Mike Morrice is feeling much better than he had a year ago while campaigning as the Kitchener Centre Green Party federal election candidate, when he was diagnosed with cancer.

He had only recently wrote a blog post about the discovery, well after the federal election, and well after his surgery.

On Tuesday, Morrice appeared on the Mike Farwell Show on 570 NEWS, to talk about his battle with cancer.

He first started feeling the pain in July, six months into the campaign. Morrice was also losing weight, despite attending a number of kitchen conversations a week. No matter how much he ate, he couldn't keep weight.

He was feeling a “dull ache” in his left testicle. That's what prompted him to visit a walk-in clinic.

By late August, he was given the news: 80 per cent chance of testicular cancer. He had only shared the news with a few people, including his close friend and campaign manager, Asha.

But, the diagnosis never made it to the campaign trail. Morrice powered through to the end of the campaign, with the cancer diagnosis weighing on his mind.

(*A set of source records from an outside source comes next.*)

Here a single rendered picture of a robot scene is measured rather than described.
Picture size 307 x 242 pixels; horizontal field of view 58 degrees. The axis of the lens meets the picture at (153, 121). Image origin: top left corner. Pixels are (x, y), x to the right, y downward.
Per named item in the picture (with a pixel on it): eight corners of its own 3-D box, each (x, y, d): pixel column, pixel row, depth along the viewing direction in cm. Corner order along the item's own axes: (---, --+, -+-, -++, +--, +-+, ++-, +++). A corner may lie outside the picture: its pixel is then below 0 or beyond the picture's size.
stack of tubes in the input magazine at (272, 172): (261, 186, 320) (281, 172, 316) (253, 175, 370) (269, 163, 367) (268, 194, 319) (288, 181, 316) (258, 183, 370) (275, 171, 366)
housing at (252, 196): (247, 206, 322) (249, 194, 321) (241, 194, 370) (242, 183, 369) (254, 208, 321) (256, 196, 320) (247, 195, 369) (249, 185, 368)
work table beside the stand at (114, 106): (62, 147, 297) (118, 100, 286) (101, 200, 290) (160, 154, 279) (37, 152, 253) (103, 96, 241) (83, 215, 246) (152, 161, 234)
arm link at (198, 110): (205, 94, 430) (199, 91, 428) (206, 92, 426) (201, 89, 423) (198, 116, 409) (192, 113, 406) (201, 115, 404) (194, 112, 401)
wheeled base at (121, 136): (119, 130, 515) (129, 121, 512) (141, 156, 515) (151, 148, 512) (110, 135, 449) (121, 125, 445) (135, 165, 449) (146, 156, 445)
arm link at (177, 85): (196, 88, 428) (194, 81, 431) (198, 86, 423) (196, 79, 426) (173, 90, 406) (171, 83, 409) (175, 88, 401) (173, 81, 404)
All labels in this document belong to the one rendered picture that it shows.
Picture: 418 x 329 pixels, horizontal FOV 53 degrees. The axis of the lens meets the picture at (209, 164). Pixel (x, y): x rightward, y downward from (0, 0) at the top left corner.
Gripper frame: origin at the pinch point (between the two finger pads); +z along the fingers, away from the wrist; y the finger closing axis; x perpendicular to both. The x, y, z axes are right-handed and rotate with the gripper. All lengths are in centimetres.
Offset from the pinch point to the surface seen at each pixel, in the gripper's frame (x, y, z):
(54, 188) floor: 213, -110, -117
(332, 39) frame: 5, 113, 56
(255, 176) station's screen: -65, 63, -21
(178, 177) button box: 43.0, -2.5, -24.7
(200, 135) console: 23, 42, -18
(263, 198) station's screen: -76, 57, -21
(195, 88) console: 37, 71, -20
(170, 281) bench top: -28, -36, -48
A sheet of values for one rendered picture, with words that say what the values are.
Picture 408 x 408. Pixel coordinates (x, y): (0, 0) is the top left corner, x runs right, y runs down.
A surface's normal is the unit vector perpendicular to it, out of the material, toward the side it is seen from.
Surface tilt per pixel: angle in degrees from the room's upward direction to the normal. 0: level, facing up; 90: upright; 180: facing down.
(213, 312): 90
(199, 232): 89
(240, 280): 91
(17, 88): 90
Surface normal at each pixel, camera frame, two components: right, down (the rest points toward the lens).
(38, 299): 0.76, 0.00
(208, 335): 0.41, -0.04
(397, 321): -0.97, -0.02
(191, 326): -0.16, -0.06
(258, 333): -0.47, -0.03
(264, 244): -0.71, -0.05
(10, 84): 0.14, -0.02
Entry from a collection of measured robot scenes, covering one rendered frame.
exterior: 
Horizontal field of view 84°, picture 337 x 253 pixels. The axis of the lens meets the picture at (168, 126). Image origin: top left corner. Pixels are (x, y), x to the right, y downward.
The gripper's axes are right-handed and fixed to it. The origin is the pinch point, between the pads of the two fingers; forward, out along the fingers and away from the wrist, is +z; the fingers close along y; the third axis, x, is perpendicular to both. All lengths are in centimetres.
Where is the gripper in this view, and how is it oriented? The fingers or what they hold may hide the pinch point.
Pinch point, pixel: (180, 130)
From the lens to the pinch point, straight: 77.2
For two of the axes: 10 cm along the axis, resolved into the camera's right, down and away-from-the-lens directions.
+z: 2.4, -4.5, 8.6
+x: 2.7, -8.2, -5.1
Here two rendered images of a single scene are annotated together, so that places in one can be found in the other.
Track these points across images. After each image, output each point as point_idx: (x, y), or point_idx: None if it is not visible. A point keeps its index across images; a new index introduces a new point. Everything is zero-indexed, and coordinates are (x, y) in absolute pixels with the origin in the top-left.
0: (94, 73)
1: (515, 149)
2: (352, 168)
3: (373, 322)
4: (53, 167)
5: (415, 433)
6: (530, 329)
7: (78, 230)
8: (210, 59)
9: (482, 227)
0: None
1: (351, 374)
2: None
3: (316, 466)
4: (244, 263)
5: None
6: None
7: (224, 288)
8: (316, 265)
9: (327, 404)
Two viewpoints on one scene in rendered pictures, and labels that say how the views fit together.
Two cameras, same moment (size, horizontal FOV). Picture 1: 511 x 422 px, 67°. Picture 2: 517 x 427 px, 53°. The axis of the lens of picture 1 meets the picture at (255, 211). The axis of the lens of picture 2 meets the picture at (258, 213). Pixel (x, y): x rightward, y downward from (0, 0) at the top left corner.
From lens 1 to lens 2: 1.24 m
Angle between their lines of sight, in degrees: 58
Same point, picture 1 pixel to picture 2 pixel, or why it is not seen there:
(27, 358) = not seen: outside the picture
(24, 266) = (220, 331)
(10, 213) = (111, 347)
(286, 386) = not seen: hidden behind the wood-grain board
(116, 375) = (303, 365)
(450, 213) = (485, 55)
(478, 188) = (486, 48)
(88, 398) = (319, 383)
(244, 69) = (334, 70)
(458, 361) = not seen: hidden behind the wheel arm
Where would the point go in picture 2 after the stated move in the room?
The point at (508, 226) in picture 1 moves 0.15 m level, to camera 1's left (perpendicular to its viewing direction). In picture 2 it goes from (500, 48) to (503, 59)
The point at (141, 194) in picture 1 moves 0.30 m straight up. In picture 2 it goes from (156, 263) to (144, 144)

“I think it goes back to the decision to run. It was such a deep sense of calling. I hadn't had that same sense since some friends and I started Sustainable Waterloo Region 15 years prior,” he said.

On the eve of the federal election, Morrice came second in Kitchener Centre, capturing 26 per cent of the vote. Not enough to displace the Liberal incumbent, but enough to make history for the Greens, drawing in ten times the amount of votes compared to the previous Green candidate.

A week after the election, he went in for surgery. The public none the wiser to what Morrice had been going through, until his May 2020 blog post detailing his journey.

“I felt like if I was to inject my story and all of that, it would have been a distraction from the stories of my neighbours, and it would have shifted the focus to me and that's to me, not the job I was applying for,” Morrice said about the decision to keep his cancer under wraps. “In the weeks after, I think if I'm honest, was probably a more selfish choice around wanting to wait until I felt kind of well enough and comfortable enough about it, to start sharing it.”

Nowadays, Morrice is feeling much better, back to his normal weight, and thankful that he had the surgery done when he did. His surgery would have been considered elective, and would have been held off as part of pandemic measures.

Around this time of year, he would be playing hockey, but like many of us, he has had to turn his energy to other activities that haven't been cancelled.

The former candidate is still heavily invested in the issues he campaigned on, but he won't say whether he would consider campaigning again, next election cycle. For now, he'd rather put his efforts into pushing for change outside of Ottawa.

That being said, he has been polishing up on his French.